User:CritDeathX/Sam's Idea Of Consonance
Okay, so a while back, I had developed this method of finding how consonant a chord was. The basic idea was to find how many combination/difference tones lined up with a chord.
In order to find what tones line up with the chord, the resulting tone must either be
- The number up/down whatever octaves [h*(2^x)]. (e.g., 1/4, 3/6, 26/13)
- A power of 2. (e.g., 2/6, 8/9, 16/7)
- Another note/interval within the chord. (e.g., in the case of 4:5:6 [which will be demonstrated soon], 10/4)

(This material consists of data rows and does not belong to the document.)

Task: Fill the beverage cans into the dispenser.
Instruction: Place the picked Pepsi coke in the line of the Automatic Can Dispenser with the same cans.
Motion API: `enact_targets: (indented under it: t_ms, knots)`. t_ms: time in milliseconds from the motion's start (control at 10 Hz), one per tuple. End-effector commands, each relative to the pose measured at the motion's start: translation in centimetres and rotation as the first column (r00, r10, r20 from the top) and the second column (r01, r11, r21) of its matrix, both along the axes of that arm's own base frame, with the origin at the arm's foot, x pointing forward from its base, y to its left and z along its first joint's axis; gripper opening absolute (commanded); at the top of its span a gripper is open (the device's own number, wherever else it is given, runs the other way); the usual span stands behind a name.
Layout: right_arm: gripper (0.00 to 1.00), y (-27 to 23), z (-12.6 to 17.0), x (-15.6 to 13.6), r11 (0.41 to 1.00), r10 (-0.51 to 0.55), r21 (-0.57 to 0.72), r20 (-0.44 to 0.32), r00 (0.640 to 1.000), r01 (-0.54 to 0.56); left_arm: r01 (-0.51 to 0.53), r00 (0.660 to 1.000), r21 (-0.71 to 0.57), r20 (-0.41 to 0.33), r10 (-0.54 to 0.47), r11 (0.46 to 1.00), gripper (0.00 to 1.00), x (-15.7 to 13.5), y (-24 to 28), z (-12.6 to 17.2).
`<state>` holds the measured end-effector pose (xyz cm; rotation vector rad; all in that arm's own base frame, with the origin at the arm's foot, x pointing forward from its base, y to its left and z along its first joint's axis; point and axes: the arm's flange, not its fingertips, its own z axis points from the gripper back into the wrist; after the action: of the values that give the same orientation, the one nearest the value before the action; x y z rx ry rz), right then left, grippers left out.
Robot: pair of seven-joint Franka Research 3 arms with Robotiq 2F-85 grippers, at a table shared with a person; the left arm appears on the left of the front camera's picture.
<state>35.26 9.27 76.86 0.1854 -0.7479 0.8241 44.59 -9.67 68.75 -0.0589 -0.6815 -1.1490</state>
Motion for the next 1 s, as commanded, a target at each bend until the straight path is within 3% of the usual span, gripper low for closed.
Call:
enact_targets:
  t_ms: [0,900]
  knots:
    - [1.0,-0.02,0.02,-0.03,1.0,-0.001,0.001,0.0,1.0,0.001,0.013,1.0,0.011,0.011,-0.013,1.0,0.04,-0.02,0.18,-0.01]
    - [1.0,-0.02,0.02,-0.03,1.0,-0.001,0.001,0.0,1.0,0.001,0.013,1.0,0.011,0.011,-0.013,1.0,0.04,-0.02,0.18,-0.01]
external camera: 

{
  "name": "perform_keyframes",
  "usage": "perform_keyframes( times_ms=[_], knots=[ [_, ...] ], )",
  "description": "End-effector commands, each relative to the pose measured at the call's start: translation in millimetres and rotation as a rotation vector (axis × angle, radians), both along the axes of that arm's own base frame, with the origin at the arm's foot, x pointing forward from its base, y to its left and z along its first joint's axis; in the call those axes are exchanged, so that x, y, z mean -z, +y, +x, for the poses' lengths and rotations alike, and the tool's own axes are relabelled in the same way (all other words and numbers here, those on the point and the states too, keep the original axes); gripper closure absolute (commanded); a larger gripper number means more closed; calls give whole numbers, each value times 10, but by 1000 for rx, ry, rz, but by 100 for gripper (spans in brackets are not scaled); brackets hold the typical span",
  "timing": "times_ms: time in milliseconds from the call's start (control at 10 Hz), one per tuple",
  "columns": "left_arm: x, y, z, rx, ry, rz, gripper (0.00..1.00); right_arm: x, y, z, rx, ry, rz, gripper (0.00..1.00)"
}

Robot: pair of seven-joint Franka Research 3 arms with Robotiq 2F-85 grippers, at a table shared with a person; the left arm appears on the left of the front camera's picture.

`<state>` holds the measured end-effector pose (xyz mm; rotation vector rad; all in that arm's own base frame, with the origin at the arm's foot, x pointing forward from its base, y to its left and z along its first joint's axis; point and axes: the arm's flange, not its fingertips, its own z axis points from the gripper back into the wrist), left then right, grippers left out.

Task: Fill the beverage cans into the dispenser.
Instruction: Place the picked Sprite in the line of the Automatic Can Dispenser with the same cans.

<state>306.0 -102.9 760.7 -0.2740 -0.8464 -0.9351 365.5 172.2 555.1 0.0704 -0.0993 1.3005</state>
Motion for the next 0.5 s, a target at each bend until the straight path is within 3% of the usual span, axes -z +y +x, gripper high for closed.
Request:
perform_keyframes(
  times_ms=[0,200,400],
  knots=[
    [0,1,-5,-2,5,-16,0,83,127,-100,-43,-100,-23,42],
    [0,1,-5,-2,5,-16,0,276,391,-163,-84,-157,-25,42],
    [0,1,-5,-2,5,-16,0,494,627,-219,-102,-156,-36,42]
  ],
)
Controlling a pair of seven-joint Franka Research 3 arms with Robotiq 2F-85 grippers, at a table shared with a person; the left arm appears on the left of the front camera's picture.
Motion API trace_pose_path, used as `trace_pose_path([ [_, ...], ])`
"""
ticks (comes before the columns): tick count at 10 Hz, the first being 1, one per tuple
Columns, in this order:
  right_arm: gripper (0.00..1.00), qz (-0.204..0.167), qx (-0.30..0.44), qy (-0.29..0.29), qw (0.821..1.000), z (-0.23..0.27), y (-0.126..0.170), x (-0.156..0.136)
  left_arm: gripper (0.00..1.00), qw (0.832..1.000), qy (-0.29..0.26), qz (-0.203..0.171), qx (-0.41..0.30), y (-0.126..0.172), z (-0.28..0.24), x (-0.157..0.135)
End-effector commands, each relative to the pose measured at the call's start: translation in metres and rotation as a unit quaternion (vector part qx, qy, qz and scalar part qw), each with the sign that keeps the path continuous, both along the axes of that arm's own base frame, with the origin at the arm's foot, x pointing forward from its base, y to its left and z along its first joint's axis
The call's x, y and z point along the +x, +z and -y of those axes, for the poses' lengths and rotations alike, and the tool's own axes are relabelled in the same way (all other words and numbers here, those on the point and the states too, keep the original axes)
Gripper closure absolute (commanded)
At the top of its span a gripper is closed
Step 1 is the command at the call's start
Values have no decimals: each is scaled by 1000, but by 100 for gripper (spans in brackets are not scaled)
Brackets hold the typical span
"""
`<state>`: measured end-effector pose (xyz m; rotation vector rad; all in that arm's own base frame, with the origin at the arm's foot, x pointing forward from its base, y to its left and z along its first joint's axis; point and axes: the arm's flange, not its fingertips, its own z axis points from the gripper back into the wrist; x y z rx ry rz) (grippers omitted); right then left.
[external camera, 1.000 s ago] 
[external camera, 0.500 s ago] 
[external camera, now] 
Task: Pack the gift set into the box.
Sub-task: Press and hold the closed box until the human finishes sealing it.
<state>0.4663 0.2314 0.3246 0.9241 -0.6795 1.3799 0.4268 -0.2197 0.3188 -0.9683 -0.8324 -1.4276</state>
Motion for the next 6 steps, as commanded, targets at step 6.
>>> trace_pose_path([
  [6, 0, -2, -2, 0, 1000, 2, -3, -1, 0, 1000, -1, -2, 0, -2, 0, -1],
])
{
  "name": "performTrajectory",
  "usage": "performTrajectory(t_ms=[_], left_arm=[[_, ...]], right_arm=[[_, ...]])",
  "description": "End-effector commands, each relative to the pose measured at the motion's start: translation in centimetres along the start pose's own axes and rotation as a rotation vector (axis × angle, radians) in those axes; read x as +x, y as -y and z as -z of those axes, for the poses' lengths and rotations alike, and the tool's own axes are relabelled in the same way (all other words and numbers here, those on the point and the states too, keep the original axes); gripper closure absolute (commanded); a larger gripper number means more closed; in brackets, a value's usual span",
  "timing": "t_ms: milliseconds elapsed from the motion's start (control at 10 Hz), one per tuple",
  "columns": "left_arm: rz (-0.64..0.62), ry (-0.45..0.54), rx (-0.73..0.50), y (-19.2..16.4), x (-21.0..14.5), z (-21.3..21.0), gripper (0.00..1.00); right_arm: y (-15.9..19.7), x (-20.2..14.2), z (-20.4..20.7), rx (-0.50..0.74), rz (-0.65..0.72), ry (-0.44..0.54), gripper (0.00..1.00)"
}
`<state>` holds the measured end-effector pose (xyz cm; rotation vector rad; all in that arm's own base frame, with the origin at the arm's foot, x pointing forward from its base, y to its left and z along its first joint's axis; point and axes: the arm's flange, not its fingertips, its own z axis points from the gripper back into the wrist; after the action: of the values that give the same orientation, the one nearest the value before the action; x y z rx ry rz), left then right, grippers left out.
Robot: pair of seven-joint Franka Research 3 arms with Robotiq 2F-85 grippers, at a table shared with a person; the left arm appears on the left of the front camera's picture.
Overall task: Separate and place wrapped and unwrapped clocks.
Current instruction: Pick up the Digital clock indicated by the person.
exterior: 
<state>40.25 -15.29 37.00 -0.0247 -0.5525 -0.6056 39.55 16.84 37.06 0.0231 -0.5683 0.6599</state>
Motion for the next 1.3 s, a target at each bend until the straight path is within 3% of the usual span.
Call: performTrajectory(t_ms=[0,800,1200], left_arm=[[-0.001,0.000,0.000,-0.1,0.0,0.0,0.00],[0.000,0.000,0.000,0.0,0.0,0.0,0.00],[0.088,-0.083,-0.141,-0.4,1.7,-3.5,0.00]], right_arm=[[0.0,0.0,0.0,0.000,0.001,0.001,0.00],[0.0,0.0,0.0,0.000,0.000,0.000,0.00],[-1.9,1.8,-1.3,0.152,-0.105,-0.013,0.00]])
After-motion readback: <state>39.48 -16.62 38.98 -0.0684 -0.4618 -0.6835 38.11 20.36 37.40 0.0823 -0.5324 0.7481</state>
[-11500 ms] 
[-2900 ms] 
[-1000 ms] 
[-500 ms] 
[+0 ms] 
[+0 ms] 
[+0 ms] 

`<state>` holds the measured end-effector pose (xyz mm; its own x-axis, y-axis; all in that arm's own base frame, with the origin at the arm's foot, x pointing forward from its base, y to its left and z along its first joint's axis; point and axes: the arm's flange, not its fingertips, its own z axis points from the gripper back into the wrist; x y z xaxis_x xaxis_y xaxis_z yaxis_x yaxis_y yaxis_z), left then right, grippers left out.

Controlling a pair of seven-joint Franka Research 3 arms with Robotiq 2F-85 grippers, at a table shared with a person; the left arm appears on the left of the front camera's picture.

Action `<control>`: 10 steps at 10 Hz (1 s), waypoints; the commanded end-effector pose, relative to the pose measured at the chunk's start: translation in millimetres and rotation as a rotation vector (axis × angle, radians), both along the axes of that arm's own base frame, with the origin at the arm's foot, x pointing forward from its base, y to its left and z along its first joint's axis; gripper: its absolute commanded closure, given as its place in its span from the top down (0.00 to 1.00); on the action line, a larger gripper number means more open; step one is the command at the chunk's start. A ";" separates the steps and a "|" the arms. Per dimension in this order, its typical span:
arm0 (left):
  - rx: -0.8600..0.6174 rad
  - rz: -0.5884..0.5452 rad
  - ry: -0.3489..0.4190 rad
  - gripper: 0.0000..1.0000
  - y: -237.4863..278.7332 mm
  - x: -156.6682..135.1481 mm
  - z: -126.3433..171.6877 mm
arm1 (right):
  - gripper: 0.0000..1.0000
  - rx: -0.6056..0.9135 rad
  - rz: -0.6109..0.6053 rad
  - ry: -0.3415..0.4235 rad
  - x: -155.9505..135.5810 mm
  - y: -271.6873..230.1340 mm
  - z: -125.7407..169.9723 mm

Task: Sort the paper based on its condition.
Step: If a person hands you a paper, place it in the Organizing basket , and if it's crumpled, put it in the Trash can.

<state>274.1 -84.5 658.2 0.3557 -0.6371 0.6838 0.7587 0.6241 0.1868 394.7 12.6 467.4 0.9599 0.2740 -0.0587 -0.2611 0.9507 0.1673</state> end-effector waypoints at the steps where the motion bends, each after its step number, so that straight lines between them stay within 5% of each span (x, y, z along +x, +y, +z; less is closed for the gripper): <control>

Thus, by these rules, it cannot line up if it results in any other harmonic/interval.
Linear Tones
I'll show an example of what I mean using 4:5:6.
5-4 = 1; 1/4 = lines up with 4
6-4 = 2; 2/4 = lines up with 4
6-5 = 1; 1/5 = lines up with 5
5+4 = 9; 9/4 = doesn't line up
6+4 = 10; 10/4 = lines up with 4:5
6+5 = 11; 11/5 = doesn't line up
As you can see, 4 of these tones line up with the base chord. To add a further reference for consonance, I suggest comparing how many tones line up with a chord compared to a unique x-note chord built off of 4. So for 3 notes, its 4:5:6, 4 notes is 4:5:6:7, 5 notes is 4:5:6:7:9, etc. Here's a list of how many tones line up with a(n) x-note /4 chord:
4:5:6 = 4
4:5:6:7 = 8
4:5:6:7:9 = 15
4:5:6:7:9:11 = 25
4:5:6:7:9:11:13 = 37
4:5:6:7:9:11:13:15 = 51
4:5:6:7:9:11:13:15:17 = 67
4:5:6:7:9:11:13:15:17:19 = 85
4:5:6:7:9:11:13:15:17:19:21 = 105
...:23 = 127
...:25 = 151
...:27 = 177
...:29 = 205
...:31 = 235
etc...
An interesting thing to note is that after the 5-note chord, the amount of times that the linear tones line up rises linearly by 2x.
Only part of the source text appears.